Senior government sources told MyNation that the issue related to the Communications Compatibility and Security Agreement (COMCASA), a bilateral pact planned between the two countries for secure military communications, is expected to be discussed during a meeting between the Defence and External Affairs Ministers of the two countries in the 2+2 dialogue to be held in India on September 6.

“There is a concern over the fate of the equipment supplied by the Americans under the deal if the relations between the two sides are not good as they have the capability to tweak the software and render it useless for us. We want an assurance that the equipment should remain with us forever. The issue will be discussed during the high-level meeting between the ministers,” a senior government sources told this correspondent.

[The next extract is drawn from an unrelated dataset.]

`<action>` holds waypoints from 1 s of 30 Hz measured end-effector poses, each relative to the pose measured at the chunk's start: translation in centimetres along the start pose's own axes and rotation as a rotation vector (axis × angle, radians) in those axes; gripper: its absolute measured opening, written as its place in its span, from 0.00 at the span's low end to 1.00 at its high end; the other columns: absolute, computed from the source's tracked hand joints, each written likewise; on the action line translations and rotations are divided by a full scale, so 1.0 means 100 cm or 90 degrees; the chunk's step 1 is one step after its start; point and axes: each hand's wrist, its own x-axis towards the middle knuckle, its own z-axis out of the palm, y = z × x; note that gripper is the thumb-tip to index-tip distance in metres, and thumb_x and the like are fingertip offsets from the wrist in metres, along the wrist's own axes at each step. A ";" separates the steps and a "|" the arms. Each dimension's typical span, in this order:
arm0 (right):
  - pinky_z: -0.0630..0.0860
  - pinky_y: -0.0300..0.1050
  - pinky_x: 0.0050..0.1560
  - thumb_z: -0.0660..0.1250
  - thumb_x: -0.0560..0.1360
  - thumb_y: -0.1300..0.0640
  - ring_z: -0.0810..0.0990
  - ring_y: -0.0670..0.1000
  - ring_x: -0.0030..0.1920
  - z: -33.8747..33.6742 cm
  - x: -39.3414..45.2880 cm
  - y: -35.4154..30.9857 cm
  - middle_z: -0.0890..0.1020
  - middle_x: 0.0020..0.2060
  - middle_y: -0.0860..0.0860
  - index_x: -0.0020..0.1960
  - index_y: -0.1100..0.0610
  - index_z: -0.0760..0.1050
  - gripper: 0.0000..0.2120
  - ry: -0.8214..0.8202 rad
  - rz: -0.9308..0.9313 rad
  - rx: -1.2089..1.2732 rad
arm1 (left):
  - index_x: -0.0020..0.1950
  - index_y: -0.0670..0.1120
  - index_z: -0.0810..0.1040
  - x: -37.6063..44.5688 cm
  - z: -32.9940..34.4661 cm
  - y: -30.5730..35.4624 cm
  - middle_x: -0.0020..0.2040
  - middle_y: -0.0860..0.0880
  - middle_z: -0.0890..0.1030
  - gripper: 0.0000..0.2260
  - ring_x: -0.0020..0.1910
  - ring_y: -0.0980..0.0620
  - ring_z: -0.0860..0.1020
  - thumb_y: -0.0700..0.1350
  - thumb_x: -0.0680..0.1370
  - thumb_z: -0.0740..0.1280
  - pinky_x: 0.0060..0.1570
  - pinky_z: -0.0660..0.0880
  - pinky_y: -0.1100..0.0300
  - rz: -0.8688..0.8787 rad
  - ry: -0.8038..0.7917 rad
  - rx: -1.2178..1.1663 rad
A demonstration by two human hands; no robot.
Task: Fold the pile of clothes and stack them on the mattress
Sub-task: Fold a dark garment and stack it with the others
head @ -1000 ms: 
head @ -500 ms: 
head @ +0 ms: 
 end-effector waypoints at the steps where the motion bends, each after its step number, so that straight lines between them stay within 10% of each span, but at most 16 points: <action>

The issue assumes significance as there were serious concerns between the two countries over the procurement of the S-400 air defence missile system by India from Russia — as the US has laws which can impose sanctions on countries doing military business with the Russians.

However, India has been a long-term military hardware partner of Russia and, even today, more than 50% of its equipment is from that country.

On September 6, External Affairs Minister Sushma Swaraj and Defence Minister Nirmala Sitharaman will be attending the meeting, along with their American counterparts, Secretary of State Mike Pompeo and Secretary of Defence James Mattis.
Government sources also insisted that the American communication equipment are necessary for the Indian forces as there is a possibility of external forces’ interference — like taking over an in-flight Indian drone and using it against Indian interests.

“Such a possibility can be removed if we have the American communication equipment, which is safe, secure and encrypted,” a source said.

However, there are also concerns about the Americans listening to the communication of the Indian military systems equipped with their systems.

COMCASA is meant to provide a legal framework for the transfer of communication security equipment from the US to India that would facilitate “interoperability” between their forces — and potentially with other militaries that use US-origin systems for secured data links. American officials contend that COMCASA will facilitate the use of high-end secured communication equipment to be installed on military platforms being sold to India and fully exploit their potential.

COMCASA is part of a set of three military agreements that the US considers “foundational” for a functional military relationship. In August 2016, India had signed the Logistics Exchange Memorandum of Agreement (LEMOA), which allows the military of each country to replenish from the other’s bases. Negotiations on the third agreement, Basic Exchange and Cooperation Agreement for Geo-spatial Cooperation (BECA), have not yet begun.